By: Sheikh Qayoom/ IANS
Srinagar: Politics and priorities underwent a paradigm shift after the abrogation of Article 370 in J&K as political parties are preparing their course correction for the forthcoming Assembly elections.
There are perceptible changes in the general attitude of local as well as the national mainstream political leaders towards the people in J&K now.
Before August 5, 2019, everything else had to wait because all local mainstream politicians were busy ‘working for more internal autonomy’.
This campaign was projected differently by different political parties and yet the proclaimed objective was the same.
What the National Conference (NC), the Peoples Democratic Party (PDP), Peoples Conference (PC) and some other Kashmir-centric parties differed on was the means to achieve that goal.
The NC called it the ‘autonomy document’, PDP called it ‘self-rule’ and the PC called it the ‘vision document’.
The clamour for internal autonomy vanished after the very article of the Indian Constitution that gave special status to J&K was abrogated by the country’s Parliament.
Those ‘fighting’ for more internal autonomy were shocked beyond words when the abrogation of the special status came together with the downgrading of the state into a UT.
The NDA government at the Centre had, in a single stroke, taken away the wind from the sails of the local political parties.
This resulted in a storm of sorts for the ‘internal autonomy’ seekers. The NC, PDP, PC and other smaller local political parties took time to come to grips with the epochal development.
Different equations generated different currents, under currents and counter currents. There was a newfound space in the mainstream political camp in the state.
This space could be taken over by rivals and critics within and outside the well entrenched parties.
Tough competition was awaiting the hitherto well-entrenched parties those had made autonomy and allied issues their political elixir for decades.
Electoral battles can no longer be fought by promising something that is beyond the constitutional power of any local assembly even if a single or the alliance of any number of parties were to get two-third majority during the Assembly elections.
“You can only fight the battle for restoration of article 370 in the Supreme Court and in no case by winning an assembly election.
“Thus to promise restoration of article 370 if voted to power in the UT is like promising to go to moon on a bicycle, ” said Syed Altaf Bukhari, the chief of J&K Apni Party.
The BJP on the other hand has its electoral agenda cut and dried for the forthcoming Assembly elections.
“We promised to dismantle all barricades between J&K and the rest of the country and we have done that. We now promise better tourism, education, healthcare, industries, electricity, roads and other infrastructure. That is something we can achieve and we deliver on the promises we make during elections,” said a senior BJP leader.

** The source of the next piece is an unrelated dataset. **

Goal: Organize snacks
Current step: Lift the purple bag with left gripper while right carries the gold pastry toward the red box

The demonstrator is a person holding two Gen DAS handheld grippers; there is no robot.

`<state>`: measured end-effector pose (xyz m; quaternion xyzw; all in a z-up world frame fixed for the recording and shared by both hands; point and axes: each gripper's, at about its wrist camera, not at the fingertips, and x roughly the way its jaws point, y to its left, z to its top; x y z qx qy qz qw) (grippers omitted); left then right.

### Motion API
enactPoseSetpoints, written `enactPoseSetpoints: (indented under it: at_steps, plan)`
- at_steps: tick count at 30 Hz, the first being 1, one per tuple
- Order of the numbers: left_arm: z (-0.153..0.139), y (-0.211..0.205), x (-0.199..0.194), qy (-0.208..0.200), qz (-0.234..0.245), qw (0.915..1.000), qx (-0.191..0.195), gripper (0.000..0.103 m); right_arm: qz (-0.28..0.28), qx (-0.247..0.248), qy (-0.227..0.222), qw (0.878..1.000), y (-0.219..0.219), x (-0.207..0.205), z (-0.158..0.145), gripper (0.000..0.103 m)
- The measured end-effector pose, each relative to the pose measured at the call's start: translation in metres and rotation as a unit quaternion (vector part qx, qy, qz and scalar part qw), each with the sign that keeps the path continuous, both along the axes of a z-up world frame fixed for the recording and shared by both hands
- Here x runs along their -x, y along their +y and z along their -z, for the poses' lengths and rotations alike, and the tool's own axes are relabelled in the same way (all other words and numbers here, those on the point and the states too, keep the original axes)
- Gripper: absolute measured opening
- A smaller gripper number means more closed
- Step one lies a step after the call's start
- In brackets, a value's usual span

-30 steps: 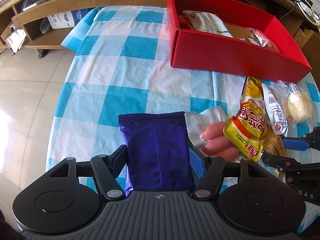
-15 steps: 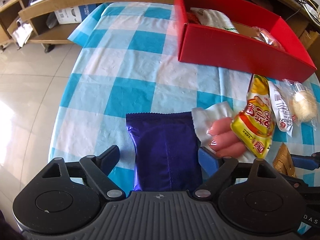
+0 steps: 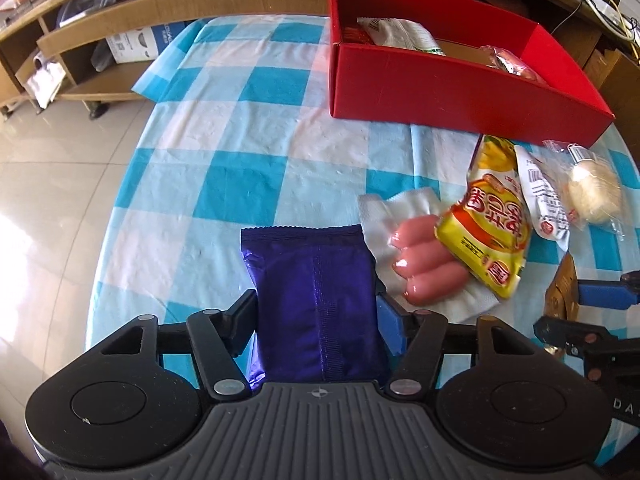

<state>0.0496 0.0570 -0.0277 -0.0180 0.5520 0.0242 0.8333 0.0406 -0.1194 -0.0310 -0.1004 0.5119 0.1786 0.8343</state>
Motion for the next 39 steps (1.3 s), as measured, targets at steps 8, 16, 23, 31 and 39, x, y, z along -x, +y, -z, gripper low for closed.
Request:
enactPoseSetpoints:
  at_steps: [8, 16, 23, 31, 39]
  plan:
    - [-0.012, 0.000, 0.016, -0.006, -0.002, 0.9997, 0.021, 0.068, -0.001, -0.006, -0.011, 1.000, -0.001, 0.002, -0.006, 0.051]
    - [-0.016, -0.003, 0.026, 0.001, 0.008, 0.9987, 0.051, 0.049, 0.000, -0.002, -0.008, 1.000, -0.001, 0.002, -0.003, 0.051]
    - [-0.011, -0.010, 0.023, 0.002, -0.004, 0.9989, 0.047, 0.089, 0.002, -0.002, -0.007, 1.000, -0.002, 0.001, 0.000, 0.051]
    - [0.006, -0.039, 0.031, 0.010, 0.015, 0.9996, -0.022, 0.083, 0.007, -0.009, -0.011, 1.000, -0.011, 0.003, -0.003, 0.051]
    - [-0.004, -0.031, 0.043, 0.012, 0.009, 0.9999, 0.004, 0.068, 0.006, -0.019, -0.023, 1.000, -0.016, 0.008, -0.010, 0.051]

The Kashmir centrist parties, NC, PDP, Awami NC and some others have formed an alliance called the Peoples alliance for Gupkar declaration (PAGD).
PAGD stands for restoration of J&K’s special status. Will the alliance members fight the Assembly elections together or separately is still unresolved.
While NC vice president, Omar Abdullah, said the NC would field its candidates for all the 90 Assembly seats, his father and NC president, Farooq Abdullah, said that would only be decided after the elections are announced.
When he resigned after 52 years from the Congress, former Chief Minister Ghulam Nabi Azad formed his own political party which he first called Democratic Azad Party (DAP) and later changed its name to Progressive Azad Party (PAP).
Azad belongs to Doda district of Jammu division and he is quite popular in the Chenab Valley districts. He has decided to fight the forthcoming Assembly elections.
Azad has said he won’t promise that he will bring back the state’s special status, but would fight for it.
More than posing a serious challenge to the BJP, Azad is likely to cut into the vote bank of the Congress, NC and the PDP. That for the rivals of the NC and the PDP in the BJP would be a good news.
What now worries the local political parties and also the centrist political parties is the likely emergence of a large number of youth who could join the elections as Independent candidates.
How much ice these Independent candidates will cut with the people remains to be seen and yet there is no denying the fact that whatever gains are made by these individual contestants during the forthcoming Assembly elections would result in direct losses to the traditional political parties.